Data excerpts
******************************

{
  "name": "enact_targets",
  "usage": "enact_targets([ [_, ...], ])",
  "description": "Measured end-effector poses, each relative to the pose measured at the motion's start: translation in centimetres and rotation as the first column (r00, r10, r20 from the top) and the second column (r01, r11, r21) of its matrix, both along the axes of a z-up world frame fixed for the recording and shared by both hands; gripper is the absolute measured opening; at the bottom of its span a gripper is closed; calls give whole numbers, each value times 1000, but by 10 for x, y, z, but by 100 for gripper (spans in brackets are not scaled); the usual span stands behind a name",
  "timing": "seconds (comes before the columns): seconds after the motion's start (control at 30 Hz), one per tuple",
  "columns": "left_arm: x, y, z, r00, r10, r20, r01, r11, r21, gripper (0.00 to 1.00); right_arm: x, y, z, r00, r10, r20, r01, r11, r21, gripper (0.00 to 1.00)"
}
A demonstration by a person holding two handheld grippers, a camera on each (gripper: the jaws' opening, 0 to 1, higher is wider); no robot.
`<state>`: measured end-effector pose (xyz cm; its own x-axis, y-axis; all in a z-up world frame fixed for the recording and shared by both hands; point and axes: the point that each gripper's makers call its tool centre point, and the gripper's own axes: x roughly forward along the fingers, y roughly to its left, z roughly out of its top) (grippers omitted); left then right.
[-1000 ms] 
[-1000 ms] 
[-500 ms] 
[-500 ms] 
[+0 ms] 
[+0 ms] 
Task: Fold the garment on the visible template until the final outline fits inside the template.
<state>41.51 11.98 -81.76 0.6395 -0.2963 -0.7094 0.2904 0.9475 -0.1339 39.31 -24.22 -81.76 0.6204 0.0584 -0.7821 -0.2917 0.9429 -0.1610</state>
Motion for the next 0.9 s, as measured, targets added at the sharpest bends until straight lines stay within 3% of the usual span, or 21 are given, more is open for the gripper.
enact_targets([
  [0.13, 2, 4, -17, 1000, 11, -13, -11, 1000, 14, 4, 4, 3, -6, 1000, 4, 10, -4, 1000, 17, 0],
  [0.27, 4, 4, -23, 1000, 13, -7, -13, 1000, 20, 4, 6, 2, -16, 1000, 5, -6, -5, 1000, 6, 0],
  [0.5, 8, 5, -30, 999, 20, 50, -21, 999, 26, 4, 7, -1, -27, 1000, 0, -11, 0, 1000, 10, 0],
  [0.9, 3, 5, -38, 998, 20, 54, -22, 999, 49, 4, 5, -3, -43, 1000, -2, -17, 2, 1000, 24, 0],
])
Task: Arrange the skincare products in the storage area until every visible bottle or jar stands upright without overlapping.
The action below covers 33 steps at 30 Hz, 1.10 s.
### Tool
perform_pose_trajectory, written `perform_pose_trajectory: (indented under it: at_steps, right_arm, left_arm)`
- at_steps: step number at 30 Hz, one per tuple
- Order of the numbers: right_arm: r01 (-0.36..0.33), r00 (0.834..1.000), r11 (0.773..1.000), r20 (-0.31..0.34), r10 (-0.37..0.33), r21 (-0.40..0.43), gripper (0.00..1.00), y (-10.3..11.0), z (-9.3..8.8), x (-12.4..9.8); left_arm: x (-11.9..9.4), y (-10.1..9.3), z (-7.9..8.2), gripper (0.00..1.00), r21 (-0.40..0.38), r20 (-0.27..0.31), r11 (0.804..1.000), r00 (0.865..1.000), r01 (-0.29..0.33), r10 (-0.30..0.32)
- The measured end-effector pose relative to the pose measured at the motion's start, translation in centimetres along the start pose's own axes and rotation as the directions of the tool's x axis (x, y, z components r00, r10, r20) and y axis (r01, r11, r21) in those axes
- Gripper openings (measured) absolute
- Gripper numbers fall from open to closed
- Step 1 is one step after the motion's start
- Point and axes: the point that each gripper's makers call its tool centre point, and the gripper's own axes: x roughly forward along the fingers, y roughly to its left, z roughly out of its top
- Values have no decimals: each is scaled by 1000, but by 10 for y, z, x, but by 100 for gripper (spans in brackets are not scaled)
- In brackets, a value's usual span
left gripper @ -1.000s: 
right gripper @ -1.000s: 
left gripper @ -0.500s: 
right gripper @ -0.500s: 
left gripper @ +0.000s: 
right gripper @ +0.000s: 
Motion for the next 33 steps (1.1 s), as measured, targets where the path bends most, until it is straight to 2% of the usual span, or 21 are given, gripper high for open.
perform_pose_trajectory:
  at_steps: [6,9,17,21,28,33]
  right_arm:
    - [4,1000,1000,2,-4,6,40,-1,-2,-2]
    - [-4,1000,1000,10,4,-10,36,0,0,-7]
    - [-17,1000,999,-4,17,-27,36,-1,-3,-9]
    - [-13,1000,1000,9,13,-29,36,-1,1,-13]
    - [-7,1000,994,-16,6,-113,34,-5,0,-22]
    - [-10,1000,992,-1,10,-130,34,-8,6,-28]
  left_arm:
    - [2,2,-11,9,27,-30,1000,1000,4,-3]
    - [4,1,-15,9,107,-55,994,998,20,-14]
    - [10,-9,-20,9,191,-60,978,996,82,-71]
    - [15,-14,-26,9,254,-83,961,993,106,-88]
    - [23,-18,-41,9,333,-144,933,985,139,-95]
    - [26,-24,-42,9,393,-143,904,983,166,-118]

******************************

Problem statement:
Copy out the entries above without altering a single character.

Your solution:
{
  "name": "enact_targets",
  "usage": "enact_targets([ [_, ...], ])",
  "description": "Measured end-effector poses, each relative to the pose measured at the motion's start: translation in centimetres and rotation as the first column (r00, r10, r20 from the top) and the second column (r01, r11, r21) of its matrix, both along the axes of a z-up world frame fixed for the recording and shared by both hands; gripper is the absolute measured opening; at the bottom of its span a gripper is closed; calls give whole numbers, each value times 1000, but by 10 for x, y, z, but by 100 for gripper (spans in brackets are not scaled); the usual span stands behind a name",
  "timing": "seconds (comes before the columns): seconds after the motion's start (control at 30 Hz), one per tuple",
  "columns": "left_arm: x, y, z, r00, r10, r20, r01, r11, r21, gripper (0.00 to 1.00); right_arm: x, y, z, r00, r10, r20, r01, r11, r21, gripper (0.00 to 1.00)"
}
A demonstration by a person holding two handheld grippers, a camera on each (gripper: the jaws' opening, 0 to 1, higher is wider); no robot.
`<state>`: measured end-effector pose (xyz cm; its own x-axis, y-axis; all in a z-up world frame fixed for the recording and shared by both hands; point and axes: the point that each gripper's makers call its tool centre point, and the gripper's own axes: x roughly forward along the fingers, y roughly to its left, z roughly out of its top) (grippers omitted); left then right.
[-1000 ms] 
[-1000 ms] 
[-500 ms] 
[-500 ms] 
[+0 ms] 
[+0 ms] 
Task: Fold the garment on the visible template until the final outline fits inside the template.
<state>41.51 11.98 -81.76 0.6395 -0.2963 -0.7094 0.2904 0.9475 -0.1339 39.31 -24.22 -81.76 0.6204 0.0584 -0.7821 -0.2917 0.9429 -0.1610</state>
Motion for the next 0.9 s, as measured, targets added at the sharpest bends until straight lines stay within 3% of the usual span, or 21 are given, more is open for the gripper.
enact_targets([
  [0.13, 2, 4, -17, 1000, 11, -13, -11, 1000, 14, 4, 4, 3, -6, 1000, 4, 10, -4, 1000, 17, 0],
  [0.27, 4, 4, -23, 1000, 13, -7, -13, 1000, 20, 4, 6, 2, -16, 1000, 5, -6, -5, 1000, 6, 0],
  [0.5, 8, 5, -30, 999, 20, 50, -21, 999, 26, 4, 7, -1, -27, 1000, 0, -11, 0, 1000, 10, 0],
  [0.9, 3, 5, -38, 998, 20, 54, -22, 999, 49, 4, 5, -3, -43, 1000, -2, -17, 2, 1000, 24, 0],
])
Task: Arrange the skincare products in the storage area until every visible bottle or jar stands upright without overlapping.
The action below covers 33 steps at 30 Hz, 1.10 s.
### Tool
perform_pose_trajectory, written `perform_pose_trajectory: (indented under it: at_steps, right_arm, left_arm)`
- at_steps: step number at 30 Hz, one per tuple
- Order of the numbers: right_arm: r01 (-0.36..0.33), r00 (0.834..1.000), r11 (0.773..1.000), r20 (-0.31..0.34), r10 (-0.37..0.33), r21 (-0.40..0.43), gripper (0.00..1.00), y (-10.3..11.0), z (-9.3..8.8), x (-12.4..9.8); left_arm: x (-11.9..9.4), y (-10.1..9.3), z (-7.9..8.2), gripper (0.00..1.00), r21 (-0.40..0.38), r20 (-0.27..0.31), r11 (0.804..1.000), r00 (0.865..1.000), r01 (-0.29..0.33), r10 (-0.30..0.32)
- The measured end-effector pose relative to the pose measured at the motion's start, translation in centimetres along the start pose's own axes and rotation as the directions of the tool's x axis (x, y, z components r00, r10, r20) and y axis (r01, r11, r21) in those axes
- Gripper openings (measured) absolute
- Gripper numbers fall from open to closed
- Step 1 is one step after the motion's start
- Point and axes: the point that each gripper's makers call its tool centre point, and the gripper's own axes: x roughly forward along the fingers, y roughly to its left, z roughly out of its top
- Values have no decimals: each is scaled by 1000, but by 10 for y, z, x, but by 100 for gripper (spans in brackets are not scaled)
- In brackets, a value's usual span
left gripper @ -1.000s: 
right gripper @ -1.000s: 
left gripper @ -0.500s: 
right gripper @ -0.500s: 
left gripper @ +0.000s: 
right gripper @ +0.000s: 
Motion for the next 33 steps (1.1 s), as measured, targets where the path bends most, until it is straight to 2% of the usual span, or 21 are given, gripper high for open.
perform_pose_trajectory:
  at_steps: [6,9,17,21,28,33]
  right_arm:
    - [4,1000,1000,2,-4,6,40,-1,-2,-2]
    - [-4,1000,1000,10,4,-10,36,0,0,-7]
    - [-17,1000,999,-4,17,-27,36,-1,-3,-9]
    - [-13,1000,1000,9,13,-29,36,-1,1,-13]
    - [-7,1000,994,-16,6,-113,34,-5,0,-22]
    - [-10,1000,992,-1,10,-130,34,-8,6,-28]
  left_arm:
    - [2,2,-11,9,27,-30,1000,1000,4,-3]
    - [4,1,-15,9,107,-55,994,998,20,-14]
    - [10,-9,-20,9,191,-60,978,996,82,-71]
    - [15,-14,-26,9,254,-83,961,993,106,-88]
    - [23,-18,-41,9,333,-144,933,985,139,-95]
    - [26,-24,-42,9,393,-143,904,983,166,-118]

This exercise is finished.